UNITED STATES of America, Plaintiff-Appellee, v. Nelson VALDES, Defendant-Appellant.
Nelson Valdes pled guilty and was convicted of bank fraud, in violation of 18 U.S.C. §§ 1344 and 2, and was sentenced to 108 months of imprisonment, which considerably exceeded the Guidelines range of 41 to 51 months as calculated by the Presentence Investigation Report, as well as the Guidelines range of 57 to 71 months urged by the government on the basis of a two-level criminal history category upward departure under U.S.S.G. § 4A1.3.
Valdes argues that if the sentence is construed as a departure under U.S.S.G. § 4A1.3, it must be reversed because the district court failed to follow the procedural requirements for such a departure under U.S.S.G. § 4A1.3. Moreover, he notes that even if the departure had been procedurally correct, the high-end of the Guidelines sentence, even with the upward departure, was only 71 months. Alternatively, Valdes argues that an 108-month sentence is substantively unreasonable under the circumstances presented. Specifically, Valdes argues that the district court in this case was biased because, in rendering its verdict, it relied on the fact that the fraud involved consisted of counterfeiting checks from the Clerk of the Middle District of Florida.
We vacate and remand because this record is insufficient to permit the affirmance of the sentence. If the district court intended to apply an upward departure under U.S.S.G § 4A1.3, Valdes is correct that the requisite procedures were not followed.1 If the court intended to rely solely on § 3553(a) to vary upward from the Guidelines, the reasons discussed were inadequate to support an extraordinary variance to a sentence of 108 months, which was more than double the high-end of the calculated Guidelines range, and significantly, well above the Government's recommended Guidelines range of 57-71 months.2
VACATED AND REMANDED.
1. If a district court finds that a defendant's criminal history is not adequately represented by the Guidelines range, and decides to engage in a departure analysis under U.S.S.G. § 4A1.3, the judge must first explicitly consider the next criminal history category and make a determination as to whether that new range is appropriate. United States v. Johnson, 934 F.2d 1237, 1239-40 (11th Cir.1991). In purporting to grant the government's U.S.S.G. § 4A1.3 to depart upwardly to Category VI, the district court, as in United States v. Williams, wholly failed to specifically consider or even mention the next criminal history level, Category V. Indeed, the district court even neglected to consider the Category VI range itself to determine whether that category more accurately represented Valdes' criminal history. “As a result of this procedural fault, the upward departure was in error and requires remand.” Williams, 989 F.2d 1137, 1142 (11th Cir.1993).
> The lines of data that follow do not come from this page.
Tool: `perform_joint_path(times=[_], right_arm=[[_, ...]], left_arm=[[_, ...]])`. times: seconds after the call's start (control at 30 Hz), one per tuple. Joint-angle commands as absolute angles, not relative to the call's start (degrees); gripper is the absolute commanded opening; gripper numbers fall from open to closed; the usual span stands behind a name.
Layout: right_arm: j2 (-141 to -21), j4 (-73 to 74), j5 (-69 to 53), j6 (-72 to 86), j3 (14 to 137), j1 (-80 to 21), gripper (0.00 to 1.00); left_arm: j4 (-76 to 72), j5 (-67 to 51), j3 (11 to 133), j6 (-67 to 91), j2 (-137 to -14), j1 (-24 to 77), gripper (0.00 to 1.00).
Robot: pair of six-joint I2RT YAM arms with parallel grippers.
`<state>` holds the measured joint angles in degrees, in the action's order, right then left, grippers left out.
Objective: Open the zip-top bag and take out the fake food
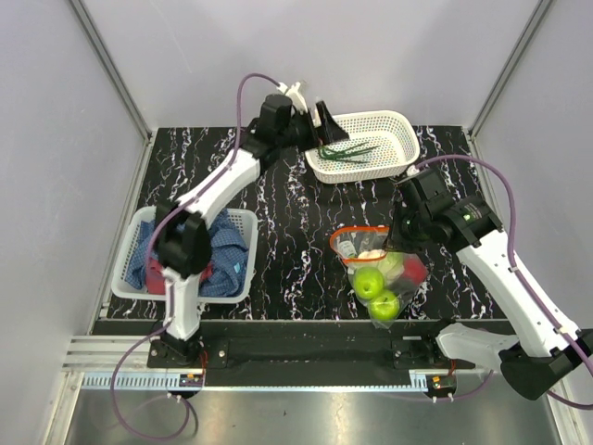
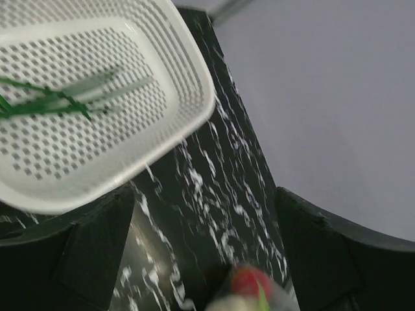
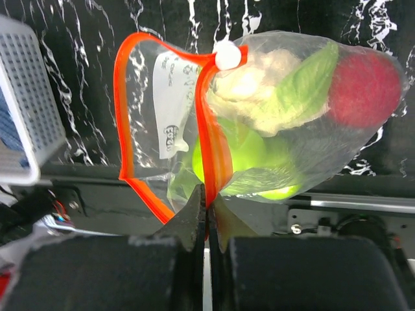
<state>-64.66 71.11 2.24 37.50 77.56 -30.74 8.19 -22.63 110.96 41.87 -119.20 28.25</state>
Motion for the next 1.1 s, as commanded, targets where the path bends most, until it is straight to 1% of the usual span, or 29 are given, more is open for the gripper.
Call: perform_joint_path(times=[0.0,0.03,0.1,0.13,0.2,0.23,0.33,0.47,0.5,0.6,0.7,0.77,0.9,1.0,1.07], right_arm=[[-64.6,71.4,-2.5,29.6,79.5,-30.7,0.0],[-64.8,70.8,-3.3,28.4,79.2,-30.7,0.0],[-64.9,68.4,-6.0,28.0,78.3,-30.7,0.0],[-64.8,67.3,-7.2,28.2,78.2,-30.7,0.0],[-64.3,63.9,-11.6,28.6,77.9,-30.8,0.0],[-64.1,62.7,-12.7,29.1,77.7,-30.8,0.0],[-64.7,59.9,-16.5,29.3,77.3,-30.8,0.0],[-65.7,58.2,-20.3,29.7,76.4,-30.8,0.0],[-65.6,58.2,-20.4,29.7,76.3,-30.8,0.0],[-65.0,58.2,-20.0,30.5,75.9,-30.8,0.0],[-64.4,58.0,-18.2,31.6,74.9,-30.8,0.0],[-64.0,57.1,-17.6,32.6,73.1,-30.8,0.0],[-62.7,56.0,-17.7,35.5,71.1,-30.8,0.0],[-61.4,55.9,-15.6,35.5,70.8,-30.8,0.0],[-61.5,56.4,-15.0,35.4,71.6,-30.8,0.0]], left_arm=[[14.9,-21.8,99.6,33.2,-101.4,36.0,0.85],[15.6,-21.4,97.2,32.9,-96.4,37.3,0.82],[17.2,-20.9,91.8,33.0,-92.7,40.9,0.75],[18.8,-20.8,90.5,33.2,-91.3,42.1,0.68],[20.9,-20.3,86.7,35.2,-88.5,44.3,0.6],[21.7,-20.7,85.2,36.2,-87.9,44.9,0.52],[22.4,-22.4,82.9,36.9,-88.1,47.9,0.49],[25.7,-27.6,85.6,36.4,-93.9,50.4,0.37],[26.8,-28.3,86.6,34.6,-96.7,50.6,0.36],[31.5,-28.6,88.8,31.1,-99.8,51.2,0.32],[32.9,-27.8,87.1,29.1,-99.0,51.3,0.27],[32.9,-26.5,85.2,29.1,-97.1,51.6,0.26],[33.0,-21.4,83.8,30.6,-90.1,51.8,0.34],[33.5,-16.4,83.0,31.7,-84.9,51.9,0.35],[33.8,-12.5,82.4,32.2,-81.1,52.1,0.38]])
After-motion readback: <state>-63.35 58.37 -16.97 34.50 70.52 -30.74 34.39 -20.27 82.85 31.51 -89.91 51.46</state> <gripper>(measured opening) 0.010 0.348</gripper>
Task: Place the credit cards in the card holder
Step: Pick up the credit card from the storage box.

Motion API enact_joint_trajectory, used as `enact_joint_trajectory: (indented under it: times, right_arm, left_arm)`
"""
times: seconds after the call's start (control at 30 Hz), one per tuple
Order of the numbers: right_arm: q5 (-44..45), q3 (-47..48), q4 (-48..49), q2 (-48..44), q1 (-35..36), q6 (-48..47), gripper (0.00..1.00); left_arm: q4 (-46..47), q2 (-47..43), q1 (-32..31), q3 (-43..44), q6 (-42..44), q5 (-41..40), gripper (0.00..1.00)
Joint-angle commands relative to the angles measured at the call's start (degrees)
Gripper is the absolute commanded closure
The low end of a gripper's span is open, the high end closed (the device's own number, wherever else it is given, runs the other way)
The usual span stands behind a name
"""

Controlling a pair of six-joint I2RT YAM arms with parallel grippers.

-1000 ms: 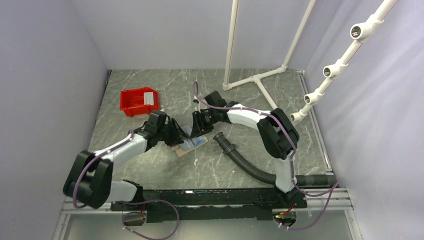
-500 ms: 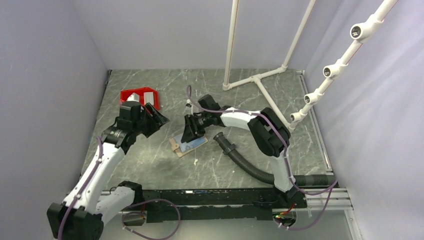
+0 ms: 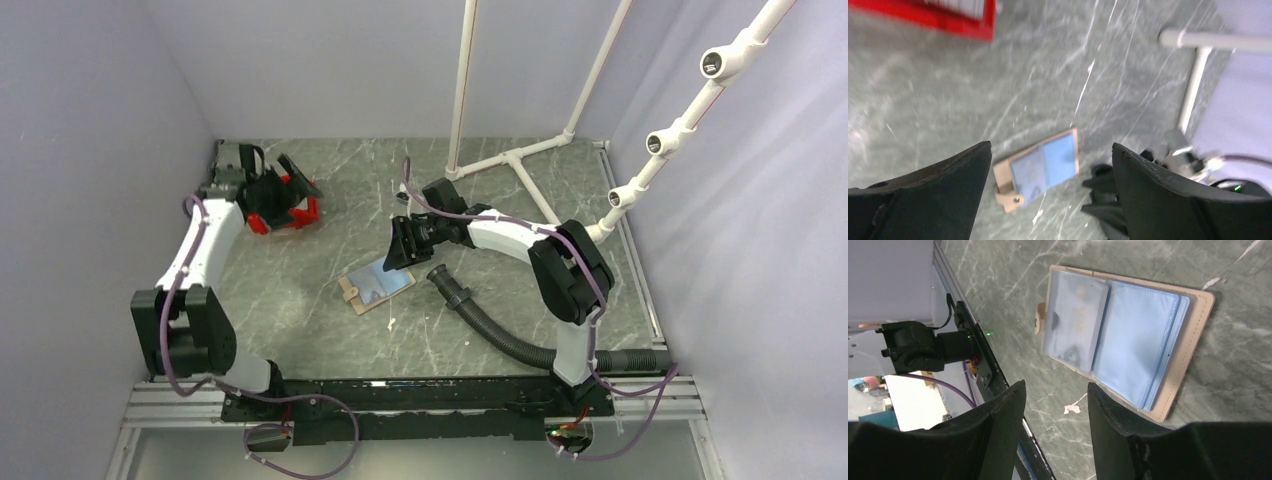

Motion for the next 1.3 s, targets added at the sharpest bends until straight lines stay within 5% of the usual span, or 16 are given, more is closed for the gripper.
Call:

2. Many of the bases for the district court's sentence were already accounted for in calculating the Guidelines range and nothing extraordinary about the circumstances of this case justified this extreme variance. See United States v. McVay, 447 F.3d 1348, 1357 (11th Cir.2006) (finding that a district court's imposition of a sentence that falls far outside the Guidelines range must be supported by extraordinary circumstances). Moreover, the fact that it was the District Court's check that was counterfeited could not support a variance. We see no reason why fraud involving the district court is any more culpable than fraud involving any other individual or institution. Indeed, the judges of the Middle District of Florida were all recused in order to avoid any bias.